The total dbsize of all master nodes is equal before and after expansion
What did you see instead?
Before expansion: the total dbsize value of all shard master nodes:12484 After expansion:the total dbsize value of all shard master nodes:12489
Anything Else?
Migration interface for controllers: POST /api/v1/namespaces/clusters/{cluster name}/migrate { "target": 4, "slot": 1000, "slot_only": false }
Are you willing to submit a PR?
- [X] I'm willing to submit a PR!
I found the same issue in my tests. There are 3 nodes in my cluster before migration, after migration, there are 5 nodes in my cluster. Here is my test steps:
- kvrocks version 2.9.0
- before migration: use
scancommand to check all the master nodes, there are 167005770 keys; - set
migrate-type=raw-key-valuein kvrocks.conf - call the kv controller migrate API: {{host}}/api/v1/namespaces/{{namespace}}/clusters/{{cluster}}/migrate
- call the kv controller API to check the migration is done: http://{{host}}/api/v1/namespaces/akv/clusters/kvrocks_29_test_migrate
- after migration: use
scancommand to check all the master nodes, there are 167016655 keys; - there are 10885 keys depulicated after migration done.

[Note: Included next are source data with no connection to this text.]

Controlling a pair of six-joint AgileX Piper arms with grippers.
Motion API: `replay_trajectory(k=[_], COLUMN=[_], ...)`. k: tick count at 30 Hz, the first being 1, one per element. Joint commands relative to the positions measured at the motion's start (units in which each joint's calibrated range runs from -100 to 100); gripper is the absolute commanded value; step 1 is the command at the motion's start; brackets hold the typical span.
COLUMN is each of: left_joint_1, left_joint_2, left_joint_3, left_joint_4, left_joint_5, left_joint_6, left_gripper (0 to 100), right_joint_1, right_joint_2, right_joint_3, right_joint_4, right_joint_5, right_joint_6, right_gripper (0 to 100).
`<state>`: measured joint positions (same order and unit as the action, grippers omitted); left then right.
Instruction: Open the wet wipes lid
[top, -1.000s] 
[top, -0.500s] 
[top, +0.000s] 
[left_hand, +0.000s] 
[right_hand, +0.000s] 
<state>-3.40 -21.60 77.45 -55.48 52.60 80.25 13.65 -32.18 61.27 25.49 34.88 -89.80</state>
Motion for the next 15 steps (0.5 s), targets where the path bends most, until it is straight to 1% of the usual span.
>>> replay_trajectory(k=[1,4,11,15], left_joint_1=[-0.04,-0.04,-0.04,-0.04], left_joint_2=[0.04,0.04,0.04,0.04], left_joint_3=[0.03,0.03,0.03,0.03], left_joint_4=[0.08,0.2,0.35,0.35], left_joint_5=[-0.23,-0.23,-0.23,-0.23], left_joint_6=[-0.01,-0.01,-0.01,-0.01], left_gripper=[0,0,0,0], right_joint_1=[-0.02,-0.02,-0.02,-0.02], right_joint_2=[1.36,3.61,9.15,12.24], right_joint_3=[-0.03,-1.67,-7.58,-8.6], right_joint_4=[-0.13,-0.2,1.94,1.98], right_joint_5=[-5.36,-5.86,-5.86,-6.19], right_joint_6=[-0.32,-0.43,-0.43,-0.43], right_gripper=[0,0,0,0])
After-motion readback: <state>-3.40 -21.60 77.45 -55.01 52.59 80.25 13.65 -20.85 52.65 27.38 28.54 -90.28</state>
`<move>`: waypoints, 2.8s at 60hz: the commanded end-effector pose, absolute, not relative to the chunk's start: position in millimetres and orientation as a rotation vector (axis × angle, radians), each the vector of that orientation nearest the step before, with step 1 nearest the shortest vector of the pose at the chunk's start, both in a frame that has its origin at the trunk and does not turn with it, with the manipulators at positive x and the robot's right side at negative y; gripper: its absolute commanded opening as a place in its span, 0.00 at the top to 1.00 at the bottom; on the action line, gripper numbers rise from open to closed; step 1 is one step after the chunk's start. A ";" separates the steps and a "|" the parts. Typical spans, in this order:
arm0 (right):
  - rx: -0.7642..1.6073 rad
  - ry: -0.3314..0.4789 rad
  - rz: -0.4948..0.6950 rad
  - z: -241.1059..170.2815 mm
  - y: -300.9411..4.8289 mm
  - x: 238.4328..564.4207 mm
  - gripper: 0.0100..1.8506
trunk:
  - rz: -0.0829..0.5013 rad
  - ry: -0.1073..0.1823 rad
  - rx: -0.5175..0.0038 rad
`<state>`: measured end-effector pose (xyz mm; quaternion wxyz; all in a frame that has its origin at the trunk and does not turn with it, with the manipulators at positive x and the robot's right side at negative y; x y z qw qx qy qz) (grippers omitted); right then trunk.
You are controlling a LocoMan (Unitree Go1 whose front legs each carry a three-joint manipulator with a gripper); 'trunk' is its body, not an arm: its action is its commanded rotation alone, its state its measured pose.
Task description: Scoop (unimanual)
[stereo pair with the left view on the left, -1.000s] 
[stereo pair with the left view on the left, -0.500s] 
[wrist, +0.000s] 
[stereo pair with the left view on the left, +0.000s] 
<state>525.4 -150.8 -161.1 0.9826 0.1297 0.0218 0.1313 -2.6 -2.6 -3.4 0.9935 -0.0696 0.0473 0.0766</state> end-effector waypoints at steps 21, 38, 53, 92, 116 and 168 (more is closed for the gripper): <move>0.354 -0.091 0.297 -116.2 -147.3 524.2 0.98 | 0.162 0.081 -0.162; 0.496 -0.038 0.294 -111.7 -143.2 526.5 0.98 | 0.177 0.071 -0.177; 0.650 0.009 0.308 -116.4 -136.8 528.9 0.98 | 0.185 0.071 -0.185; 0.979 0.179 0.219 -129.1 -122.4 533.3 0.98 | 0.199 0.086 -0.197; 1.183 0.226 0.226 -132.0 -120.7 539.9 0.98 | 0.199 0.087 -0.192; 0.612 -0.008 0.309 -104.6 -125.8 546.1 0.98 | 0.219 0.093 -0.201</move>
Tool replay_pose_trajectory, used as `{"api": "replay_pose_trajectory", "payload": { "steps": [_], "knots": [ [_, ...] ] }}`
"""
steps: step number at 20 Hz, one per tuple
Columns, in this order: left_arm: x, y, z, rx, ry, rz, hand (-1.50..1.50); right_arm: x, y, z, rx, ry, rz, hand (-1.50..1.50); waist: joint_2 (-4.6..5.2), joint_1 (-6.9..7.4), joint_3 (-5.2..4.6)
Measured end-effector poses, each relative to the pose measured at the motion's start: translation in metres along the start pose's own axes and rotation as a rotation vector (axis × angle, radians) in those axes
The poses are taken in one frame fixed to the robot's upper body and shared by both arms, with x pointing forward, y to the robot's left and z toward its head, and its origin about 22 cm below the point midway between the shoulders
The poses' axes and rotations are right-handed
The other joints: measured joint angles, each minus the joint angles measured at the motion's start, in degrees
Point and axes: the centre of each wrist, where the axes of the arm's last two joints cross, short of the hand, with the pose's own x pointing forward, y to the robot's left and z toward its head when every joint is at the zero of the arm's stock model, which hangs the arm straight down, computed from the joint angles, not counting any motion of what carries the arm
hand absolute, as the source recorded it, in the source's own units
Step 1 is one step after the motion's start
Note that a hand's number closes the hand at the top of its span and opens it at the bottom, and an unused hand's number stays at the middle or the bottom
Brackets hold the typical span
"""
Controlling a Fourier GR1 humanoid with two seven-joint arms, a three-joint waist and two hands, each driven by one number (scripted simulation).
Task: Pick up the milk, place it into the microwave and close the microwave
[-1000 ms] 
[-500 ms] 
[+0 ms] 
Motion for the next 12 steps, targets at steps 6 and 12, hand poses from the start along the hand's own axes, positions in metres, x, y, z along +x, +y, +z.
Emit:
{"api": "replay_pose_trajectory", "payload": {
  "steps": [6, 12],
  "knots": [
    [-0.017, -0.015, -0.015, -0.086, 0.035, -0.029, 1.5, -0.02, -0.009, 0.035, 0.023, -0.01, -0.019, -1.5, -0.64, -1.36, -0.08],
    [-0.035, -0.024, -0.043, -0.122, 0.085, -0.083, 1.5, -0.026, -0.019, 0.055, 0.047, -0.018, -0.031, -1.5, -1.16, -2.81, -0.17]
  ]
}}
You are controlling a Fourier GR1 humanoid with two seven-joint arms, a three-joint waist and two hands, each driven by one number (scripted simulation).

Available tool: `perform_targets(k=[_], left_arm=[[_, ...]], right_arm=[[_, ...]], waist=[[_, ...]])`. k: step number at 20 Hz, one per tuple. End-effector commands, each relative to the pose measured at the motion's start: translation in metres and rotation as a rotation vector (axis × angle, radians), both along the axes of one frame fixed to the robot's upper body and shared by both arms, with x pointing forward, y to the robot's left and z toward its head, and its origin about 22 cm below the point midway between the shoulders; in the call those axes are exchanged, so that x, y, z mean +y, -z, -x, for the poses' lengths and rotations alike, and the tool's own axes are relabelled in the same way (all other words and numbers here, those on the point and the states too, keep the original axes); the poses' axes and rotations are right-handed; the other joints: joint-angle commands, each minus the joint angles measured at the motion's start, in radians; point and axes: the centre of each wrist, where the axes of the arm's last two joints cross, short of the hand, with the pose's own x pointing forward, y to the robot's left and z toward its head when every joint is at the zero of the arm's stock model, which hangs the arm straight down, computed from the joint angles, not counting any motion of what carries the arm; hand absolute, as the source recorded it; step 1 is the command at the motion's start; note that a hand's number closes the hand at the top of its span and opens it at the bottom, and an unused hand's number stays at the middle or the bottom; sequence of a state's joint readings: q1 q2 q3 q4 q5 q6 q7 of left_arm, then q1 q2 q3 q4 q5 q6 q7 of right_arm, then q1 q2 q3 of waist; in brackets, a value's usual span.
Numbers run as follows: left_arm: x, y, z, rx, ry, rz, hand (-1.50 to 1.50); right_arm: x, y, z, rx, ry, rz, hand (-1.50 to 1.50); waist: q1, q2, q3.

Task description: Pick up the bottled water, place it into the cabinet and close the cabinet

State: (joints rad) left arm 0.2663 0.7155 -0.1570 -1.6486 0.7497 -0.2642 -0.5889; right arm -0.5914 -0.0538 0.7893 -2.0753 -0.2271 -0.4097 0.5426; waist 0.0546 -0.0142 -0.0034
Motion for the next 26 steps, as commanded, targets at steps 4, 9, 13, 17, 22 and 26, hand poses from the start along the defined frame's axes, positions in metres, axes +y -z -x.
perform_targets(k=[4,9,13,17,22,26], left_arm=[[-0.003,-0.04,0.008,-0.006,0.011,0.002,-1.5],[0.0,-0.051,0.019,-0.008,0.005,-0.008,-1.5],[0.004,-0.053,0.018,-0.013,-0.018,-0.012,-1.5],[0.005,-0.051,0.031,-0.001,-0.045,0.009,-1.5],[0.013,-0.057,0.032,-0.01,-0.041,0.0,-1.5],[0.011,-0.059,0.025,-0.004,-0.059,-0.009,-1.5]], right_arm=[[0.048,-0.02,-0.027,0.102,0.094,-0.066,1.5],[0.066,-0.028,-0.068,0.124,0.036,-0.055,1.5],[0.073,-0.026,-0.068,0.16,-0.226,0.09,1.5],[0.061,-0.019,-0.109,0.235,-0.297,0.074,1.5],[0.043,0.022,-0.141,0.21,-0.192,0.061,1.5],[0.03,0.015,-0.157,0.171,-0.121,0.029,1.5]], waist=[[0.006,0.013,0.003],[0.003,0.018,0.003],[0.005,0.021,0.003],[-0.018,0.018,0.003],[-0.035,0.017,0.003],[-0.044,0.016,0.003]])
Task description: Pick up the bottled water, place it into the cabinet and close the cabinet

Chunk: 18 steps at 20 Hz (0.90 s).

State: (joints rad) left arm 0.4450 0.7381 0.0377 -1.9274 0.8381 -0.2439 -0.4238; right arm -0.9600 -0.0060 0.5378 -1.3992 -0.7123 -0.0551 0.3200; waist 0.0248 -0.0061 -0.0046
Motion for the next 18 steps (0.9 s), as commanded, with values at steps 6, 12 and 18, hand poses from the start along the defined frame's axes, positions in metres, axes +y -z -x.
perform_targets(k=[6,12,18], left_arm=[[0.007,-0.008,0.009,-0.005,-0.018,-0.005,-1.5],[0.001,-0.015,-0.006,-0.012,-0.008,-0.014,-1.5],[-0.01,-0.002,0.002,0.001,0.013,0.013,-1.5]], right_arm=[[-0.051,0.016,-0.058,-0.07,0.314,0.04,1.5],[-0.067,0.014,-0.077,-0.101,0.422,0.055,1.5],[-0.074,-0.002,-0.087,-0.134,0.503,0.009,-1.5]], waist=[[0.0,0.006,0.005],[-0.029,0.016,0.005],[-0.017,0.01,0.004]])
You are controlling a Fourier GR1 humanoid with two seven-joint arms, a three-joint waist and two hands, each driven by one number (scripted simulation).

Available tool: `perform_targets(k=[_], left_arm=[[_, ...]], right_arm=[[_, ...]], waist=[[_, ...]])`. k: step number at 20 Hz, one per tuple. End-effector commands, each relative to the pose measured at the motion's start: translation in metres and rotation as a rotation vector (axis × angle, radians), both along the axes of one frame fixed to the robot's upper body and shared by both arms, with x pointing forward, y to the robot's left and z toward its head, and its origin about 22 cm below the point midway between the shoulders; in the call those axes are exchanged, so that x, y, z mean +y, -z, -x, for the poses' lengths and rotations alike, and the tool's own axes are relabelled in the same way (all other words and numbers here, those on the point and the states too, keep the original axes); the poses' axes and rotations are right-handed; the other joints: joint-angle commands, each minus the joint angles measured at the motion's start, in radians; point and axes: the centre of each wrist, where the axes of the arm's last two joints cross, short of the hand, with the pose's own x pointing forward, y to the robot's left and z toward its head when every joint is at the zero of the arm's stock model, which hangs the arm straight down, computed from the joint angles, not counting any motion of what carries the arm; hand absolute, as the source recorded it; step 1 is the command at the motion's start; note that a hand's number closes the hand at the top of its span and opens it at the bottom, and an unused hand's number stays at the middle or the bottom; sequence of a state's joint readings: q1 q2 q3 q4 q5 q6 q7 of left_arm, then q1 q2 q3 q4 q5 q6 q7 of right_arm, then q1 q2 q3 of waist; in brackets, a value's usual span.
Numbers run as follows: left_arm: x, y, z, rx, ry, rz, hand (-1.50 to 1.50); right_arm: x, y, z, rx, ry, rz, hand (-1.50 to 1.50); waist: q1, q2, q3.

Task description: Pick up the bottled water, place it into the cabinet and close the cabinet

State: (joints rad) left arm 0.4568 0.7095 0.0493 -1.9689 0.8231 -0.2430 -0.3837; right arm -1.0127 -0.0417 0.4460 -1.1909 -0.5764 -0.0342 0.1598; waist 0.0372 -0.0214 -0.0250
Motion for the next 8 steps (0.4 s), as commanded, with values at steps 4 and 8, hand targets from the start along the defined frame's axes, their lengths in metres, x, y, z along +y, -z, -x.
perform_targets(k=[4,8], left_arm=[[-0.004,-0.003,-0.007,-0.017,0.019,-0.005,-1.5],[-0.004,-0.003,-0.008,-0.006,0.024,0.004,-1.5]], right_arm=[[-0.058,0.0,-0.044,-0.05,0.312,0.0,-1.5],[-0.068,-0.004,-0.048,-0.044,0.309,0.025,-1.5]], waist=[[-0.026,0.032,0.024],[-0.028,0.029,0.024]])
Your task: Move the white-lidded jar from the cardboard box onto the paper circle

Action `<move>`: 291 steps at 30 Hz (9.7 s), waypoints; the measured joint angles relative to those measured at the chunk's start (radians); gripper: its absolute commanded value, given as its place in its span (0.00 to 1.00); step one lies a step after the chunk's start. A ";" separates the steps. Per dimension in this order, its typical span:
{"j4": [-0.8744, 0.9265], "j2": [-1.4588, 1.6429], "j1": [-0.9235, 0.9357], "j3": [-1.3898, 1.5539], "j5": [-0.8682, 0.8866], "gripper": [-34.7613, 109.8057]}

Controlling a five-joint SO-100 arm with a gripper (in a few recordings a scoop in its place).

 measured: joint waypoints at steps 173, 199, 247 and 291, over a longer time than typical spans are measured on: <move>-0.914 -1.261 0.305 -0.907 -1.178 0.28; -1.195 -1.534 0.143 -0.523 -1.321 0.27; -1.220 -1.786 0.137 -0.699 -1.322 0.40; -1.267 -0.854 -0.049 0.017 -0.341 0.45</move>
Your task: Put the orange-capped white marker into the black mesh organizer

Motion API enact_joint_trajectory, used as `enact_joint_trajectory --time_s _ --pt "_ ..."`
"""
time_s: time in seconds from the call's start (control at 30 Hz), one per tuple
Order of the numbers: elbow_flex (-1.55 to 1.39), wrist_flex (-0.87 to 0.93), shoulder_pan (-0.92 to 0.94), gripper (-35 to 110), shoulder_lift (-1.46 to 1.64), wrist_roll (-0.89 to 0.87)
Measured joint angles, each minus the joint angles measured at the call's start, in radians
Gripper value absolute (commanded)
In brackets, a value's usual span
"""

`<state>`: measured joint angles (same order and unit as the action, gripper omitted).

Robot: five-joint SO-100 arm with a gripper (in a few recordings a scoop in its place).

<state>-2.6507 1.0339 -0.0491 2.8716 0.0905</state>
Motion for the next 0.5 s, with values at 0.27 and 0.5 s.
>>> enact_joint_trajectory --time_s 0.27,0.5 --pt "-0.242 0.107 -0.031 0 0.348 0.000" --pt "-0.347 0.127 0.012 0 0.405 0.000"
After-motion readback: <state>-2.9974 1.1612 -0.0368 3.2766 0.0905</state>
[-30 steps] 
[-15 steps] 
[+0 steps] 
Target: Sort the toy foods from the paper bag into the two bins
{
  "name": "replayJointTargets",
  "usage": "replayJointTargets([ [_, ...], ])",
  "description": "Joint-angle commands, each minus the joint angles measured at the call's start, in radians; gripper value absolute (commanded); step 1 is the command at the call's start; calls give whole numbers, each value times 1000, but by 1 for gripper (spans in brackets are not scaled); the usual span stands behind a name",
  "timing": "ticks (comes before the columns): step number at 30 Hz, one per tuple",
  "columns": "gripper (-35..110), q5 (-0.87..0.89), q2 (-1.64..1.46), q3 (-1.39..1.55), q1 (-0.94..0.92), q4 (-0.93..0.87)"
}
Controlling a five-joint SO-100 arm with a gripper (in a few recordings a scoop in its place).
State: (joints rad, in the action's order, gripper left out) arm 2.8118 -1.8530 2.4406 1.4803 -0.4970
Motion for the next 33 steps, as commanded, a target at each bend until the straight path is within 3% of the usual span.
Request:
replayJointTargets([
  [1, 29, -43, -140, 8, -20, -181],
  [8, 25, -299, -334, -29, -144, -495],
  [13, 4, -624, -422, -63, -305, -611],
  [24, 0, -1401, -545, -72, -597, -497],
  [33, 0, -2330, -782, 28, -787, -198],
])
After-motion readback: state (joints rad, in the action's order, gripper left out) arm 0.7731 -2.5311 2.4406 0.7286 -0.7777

feel free to contact me for more test details
@git-hulk
@903174293 @hongleis Thanks for your report. I have missed this issue in the past few days. I want to know:
- Are all of those duplicated keys still living in the source node?
- Do those duplicated keys have any new writes while migrating?
@903174293 @hongleis Thanks for your report. I have missed this issue in the past few days. I want to know:
- Are all of those duplicated keys still living in the source node?
- Do those duplicated keys have any new writes while migrating?
yes,but it cannot be found using get, but can be found using keys*; no
@git-hulk for the duplicated key, it located in both source node and destionation node. when we use the redis get command ,it will go to the destionation node to search. But I connect to the source node(not cluster mode) and use redis scan command to search, I can find the deplicated key. In a word, it did not affect the first migration, but when we migration mulitiple times , i am afraid the depulicated keys which not cleaned may be the dirty values
@hongleis Got your point, thanks for both of your information. Will take a look at this issue when I get time.